While approaching the Porsche curves on the 24 hours race track (13,650 km length) the Catalonian driver lost control over his car which spun and crashed heavily.
The Spanish champion was very lucky; after a visit to the medical centre inside the circuit, the doctors at Le Mans Hospital confirmed the initial diagnosis that he had sustained no injuries which would impede his participation in the upcoming 24 hours race on June 14th and 15th. Peugeot have not commented on the reasons that led to the accident.

During the race, you can find other live videos for download on our website at www.club24web.com

This video posted on YouTube by ACO was captured by an on track safety camera.
 
Michele Alboreto died in a car of that class in 2001... but the rollbar collapsed in that test, which was for the Audi R8.

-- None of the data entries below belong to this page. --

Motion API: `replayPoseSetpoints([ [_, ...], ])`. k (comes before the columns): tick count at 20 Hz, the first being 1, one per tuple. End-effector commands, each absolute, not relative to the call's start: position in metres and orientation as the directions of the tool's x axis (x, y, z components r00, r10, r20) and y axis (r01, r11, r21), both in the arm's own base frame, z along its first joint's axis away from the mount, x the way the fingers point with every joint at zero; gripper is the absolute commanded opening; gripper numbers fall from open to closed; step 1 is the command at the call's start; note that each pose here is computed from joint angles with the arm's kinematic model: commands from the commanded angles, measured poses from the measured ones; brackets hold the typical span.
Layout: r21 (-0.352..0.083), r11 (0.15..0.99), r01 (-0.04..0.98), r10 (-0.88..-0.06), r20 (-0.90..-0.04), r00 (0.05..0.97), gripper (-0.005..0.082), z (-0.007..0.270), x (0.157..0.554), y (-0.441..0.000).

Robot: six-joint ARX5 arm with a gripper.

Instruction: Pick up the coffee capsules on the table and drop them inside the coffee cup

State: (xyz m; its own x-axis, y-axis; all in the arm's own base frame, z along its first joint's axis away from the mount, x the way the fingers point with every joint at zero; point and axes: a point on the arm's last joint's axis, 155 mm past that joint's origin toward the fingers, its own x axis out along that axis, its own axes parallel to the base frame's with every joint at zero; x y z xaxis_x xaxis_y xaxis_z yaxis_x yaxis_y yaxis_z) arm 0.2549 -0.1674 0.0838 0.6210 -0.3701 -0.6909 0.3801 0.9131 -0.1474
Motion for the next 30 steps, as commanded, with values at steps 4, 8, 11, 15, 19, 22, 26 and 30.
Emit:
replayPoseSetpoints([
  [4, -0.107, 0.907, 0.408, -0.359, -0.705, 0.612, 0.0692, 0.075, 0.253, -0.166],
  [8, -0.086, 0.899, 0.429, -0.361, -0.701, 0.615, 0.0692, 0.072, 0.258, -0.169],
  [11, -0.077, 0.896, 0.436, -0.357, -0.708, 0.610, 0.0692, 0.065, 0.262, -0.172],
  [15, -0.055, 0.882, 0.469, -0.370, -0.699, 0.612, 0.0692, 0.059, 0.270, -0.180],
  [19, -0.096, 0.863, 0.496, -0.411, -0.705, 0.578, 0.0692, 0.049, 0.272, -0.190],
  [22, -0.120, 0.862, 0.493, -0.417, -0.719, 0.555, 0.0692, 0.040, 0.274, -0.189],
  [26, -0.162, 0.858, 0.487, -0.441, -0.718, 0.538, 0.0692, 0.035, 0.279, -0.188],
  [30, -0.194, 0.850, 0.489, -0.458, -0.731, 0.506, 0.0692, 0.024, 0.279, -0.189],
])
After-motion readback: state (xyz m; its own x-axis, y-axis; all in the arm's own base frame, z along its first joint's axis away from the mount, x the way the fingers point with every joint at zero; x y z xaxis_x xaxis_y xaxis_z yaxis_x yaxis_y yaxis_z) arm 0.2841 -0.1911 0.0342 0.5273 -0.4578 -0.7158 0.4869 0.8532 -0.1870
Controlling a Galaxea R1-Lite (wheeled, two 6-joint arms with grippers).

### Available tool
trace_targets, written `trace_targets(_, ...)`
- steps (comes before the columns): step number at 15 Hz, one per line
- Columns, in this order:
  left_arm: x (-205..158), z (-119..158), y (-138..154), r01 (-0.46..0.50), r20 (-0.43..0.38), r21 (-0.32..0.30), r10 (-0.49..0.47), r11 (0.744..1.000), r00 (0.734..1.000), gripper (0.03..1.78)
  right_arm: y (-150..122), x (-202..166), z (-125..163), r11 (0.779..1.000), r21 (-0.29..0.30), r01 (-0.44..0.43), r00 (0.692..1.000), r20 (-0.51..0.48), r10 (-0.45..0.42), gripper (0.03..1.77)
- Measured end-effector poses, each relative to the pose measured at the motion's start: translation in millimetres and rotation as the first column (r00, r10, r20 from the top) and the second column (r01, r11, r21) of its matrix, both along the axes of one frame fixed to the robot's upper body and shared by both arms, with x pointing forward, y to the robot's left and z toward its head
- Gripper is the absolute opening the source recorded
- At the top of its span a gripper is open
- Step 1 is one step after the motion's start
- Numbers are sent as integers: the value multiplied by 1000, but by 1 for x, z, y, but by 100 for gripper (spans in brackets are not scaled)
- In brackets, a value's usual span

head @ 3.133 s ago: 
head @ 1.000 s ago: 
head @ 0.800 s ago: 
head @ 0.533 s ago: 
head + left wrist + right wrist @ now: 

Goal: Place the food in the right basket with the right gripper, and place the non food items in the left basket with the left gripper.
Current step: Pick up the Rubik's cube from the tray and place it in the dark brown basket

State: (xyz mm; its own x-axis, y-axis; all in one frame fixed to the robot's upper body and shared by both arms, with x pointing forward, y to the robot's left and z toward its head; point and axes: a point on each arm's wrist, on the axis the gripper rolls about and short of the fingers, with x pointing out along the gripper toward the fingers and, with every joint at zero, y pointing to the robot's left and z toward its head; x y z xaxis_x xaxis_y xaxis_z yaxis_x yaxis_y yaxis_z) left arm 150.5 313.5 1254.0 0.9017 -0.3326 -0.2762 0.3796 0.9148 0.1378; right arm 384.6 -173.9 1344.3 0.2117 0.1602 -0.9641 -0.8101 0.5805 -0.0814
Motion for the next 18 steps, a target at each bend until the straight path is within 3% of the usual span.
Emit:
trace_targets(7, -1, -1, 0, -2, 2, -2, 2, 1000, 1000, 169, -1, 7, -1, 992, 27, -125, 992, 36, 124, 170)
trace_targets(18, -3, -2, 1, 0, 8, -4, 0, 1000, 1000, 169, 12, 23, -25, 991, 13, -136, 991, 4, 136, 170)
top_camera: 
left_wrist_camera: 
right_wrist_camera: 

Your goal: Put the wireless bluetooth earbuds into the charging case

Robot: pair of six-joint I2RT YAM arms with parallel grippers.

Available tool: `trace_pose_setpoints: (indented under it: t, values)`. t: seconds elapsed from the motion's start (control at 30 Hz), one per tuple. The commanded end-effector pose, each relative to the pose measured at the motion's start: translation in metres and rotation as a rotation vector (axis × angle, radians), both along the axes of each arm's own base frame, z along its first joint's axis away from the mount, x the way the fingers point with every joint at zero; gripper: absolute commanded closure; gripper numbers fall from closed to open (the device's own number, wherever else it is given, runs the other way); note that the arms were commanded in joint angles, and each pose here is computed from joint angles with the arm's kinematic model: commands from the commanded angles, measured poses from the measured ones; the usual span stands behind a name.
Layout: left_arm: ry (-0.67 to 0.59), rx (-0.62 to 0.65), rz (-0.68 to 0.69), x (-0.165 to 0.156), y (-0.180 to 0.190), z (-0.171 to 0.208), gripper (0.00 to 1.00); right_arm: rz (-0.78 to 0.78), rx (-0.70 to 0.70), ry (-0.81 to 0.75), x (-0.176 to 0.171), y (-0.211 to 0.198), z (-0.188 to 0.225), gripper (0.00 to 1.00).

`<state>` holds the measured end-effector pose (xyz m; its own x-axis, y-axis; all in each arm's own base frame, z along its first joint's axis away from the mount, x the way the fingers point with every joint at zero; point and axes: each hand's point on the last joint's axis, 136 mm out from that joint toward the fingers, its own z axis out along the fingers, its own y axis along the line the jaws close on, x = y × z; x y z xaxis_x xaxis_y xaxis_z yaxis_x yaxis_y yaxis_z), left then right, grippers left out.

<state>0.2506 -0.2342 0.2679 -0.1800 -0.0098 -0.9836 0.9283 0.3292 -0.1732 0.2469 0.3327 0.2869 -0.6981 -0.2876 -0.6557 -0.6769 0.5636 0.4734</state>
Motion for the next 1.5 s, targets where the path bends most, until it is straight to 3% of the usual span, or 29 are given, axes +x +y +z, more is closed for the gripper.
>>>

Modern sportscars have always been prone to blowovers, mainly in 1999. The safety lies not in the tendency to blow over, but the aftermath of the event.
 
I could as well argue that a blowover is not the worst thing that can happen, as the large wind resistance of the flipping car decreases overall speed by a huge margin. Take a formula car instead, basically still a cigar with wheels and wings. The latter ones are easily lost in a crash, so what the driver is left with what basically is a plane without wings and an open cockpit. I'm not sure if I wouldn't rather sit in a prototype with a rollcage.
 
The next poor soul will be sad, but you might want to realize modern sportscars ARE safe. That Ortelli incident is more than proof. That LMP was ripped to shreds, and as I remember correctly, he walked away with only a hurt ankle.

20 years ago, he probably would have been dead on impact.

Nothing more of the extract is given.